◆ Exercise instructions ◆
Output all of the lines below exactly, and leave out each image.
- Opening Delimiter -
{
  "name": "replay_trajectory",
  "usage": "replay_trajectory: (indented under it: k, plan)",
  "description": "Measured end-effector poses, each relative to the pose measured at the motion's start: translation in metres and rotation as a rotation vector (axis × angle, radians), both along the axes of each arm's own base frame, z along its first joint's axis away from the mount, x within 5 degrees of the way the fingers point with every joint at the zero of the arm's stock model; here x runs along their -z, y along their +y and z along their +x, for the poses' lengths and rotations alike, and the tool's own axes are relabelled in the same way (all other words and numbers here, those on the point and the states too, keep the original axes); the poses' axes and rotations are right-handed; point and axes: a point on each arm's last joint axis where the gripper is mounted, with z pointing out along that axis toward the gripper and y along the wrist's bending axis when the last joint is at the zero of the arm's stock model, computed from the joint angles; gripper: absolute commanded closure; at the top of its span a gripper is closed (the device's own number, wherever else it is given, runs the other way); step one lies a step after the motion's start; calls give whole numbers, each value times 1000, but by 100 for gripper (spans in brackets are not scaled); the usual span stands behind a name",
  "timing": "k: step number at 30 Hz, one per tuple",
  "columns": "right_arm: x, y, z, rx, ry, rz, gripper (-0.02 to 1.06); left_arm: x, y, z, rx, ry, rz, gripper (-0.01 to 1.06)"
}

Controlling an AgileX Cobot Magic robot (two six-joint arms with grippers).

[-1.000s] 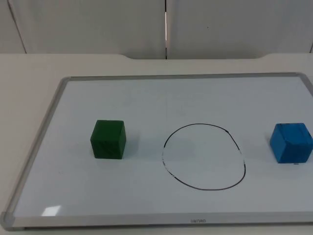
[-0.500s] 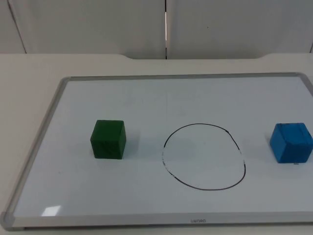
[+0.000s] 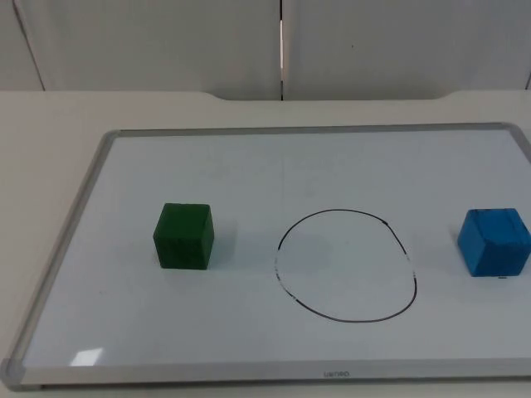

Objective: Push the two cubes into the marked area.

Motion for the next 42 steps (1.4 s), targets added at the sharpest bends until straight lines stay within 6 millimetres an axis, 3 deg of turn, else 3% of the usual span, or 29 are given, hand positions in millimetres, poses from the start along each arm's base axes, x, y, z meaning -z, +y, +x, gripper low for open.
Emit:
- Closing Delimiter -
◆ Result for this exercise ◆
{
  "name": "replay_trajectory",
  "usage": "replay_trajectory: (indented under it: k, plan)",
  "description": "Measured end-effector poses, each relative to the pose measured at the motion's start: translation in metres and rotation as a rotation vector (axis × angle, radians), both along the axes of each arm's own base frame, z along its first joint's axis away from the mount, x within 5 degrees of the way the fingers point with every joint at the zero of the arm's stock model; here x runs along their -z, y along their +y and z along their +x, for the poses' lengths and rotations alike, and the tool's own axes are relabelled in the same way (all other words and numbers here, those on the point and the states too, keep the original axes); the poses' axes and rotations are right-handed; point and axes: a point on each arm's last joint axis where the gripper is mounted, with z pointing out along that axis toward the gripper and y along the wrist's bending axis when the last joint is at the zero of the arm's stock model, computed from the joint angles; gripper: absolute commanded closure; at the top of its span a gripper is closed (the device's own number, wherever else it is given, runs the other way); step one lies a step after the motion's start; calls give whole numbers, each value times 1000, but by 100 for gripper (spans in brackets are not scaled); the usual span stands behind a name",
  "timing": "k: step number at 30 Hz, one per tuple",
  "columns": "right_arm: x, y, z, rx, ry, rz, gripper (-0.02 to 1.06); left_arm: x, y, z, rx, ry, rz, gripper (-0.01 to 1.06)"
}

Controlling an AgileX Cobot Magic robot (two six-joint arms with grippers).

[-1.000s] 
[-0.500s] 
[+0.000s] 

Objective: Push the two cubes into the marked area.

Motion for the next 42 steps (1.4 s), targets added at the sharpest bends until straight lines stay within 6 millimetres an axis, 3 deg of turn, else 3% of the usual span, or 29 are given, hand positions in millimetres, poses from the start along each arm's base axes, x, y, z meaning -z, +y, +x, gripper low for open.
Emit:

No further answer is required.